**WORK INSTRUCTION:** Where a line of the material contains the string "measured", copy that line.

**DATA BELOW:**
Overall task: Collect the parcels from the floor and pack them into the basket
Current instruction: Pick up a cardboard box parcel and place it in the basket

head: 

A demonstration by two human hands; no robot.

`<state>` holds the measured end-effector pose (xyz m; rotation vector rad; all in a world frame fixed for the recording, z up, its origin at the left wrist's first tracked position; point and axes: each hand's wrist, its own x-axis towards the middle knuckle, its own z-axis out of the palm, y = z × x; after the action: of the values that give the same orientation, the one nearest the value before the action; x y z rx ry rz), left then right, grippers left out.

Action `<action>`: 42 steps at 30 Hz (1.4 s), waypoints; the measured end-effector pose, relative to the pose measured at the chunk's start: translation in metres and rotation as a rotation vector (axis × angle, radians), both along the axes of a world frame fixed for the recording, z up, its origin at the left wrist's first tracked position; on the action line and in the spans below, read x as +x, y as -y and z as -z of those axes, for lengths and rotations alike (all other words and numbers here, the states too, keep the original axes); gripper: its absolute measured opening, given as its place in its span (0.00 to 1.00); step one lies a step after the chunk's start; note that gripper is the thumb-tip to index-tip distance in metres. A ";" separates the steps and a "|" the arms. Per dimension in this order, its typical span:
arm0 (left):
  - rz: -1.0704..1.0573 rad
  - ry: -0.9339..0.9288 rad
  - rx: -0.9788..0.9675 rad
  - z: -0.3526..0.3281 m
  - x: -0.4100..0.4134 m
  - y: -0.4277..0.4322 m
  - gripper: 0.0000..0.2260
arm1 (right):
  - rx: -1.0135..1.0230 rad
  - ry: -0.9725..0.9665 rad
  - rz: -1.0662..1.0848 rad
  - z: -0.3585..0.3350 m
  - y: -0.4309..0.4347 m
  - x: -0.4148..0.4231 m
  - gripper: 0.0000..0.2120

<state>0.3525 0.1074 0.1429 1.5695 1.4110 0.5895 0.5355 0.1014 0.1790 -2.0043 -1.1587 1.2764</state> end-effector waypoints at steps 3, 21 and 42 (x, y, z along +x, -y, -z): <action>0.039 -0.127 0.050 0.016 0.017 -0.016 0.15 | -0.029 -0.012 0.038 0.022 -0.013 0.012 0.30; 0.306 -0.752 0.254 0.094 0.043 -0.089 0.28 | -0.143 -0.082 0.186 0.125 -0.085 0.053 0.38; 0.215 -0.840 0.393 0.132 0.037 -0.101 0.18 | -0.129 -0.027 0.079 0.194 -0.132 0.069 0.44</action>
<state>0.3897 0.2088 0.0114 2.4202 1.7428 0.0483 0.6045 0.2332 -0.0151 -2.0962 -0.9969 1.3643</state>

**TASK OUTPUT:**
`<state>` holds the measured end-effector pose (xyz m; rotation vector rad; all in a world frame fixed for the recording, z up, its origin at the left wrist's first tracked position; point and axes: each hand's wrist, its own x-axis towards the middle knuckle, its own z-axis out of the palm, y = z × x; after the action: of the values that give the same orientation, the one nearest the value before the action; x y z rx ry rz), left then right, grippers left out.
Action `<action>`: 42 steps at 30 Hz (1.4 s), waypoints; the measured end-effector pose, relative to the pose measured at the chunk's start: translation in metres and rotation as a rotation vector (axis × angle, radians), both along the axes of a world frame fixed for the recording, z up, its origin at the left wrist's first tracked position; on the action line and in the spans below, read x as +x, y as -y and z as -z of those axes, for lengths and rotations alike (all other words and numbers here, the states too, keep the original axes); gripper: its absolute measured opening, given as its place in its span (0.00 to 1.00); step one lies a step after the chunk's start; note that gripper is the thumb-tip to index-tip distance in metres. A ";" separates the steps and a "|" the arms. Per dimension in this order, its typical span:

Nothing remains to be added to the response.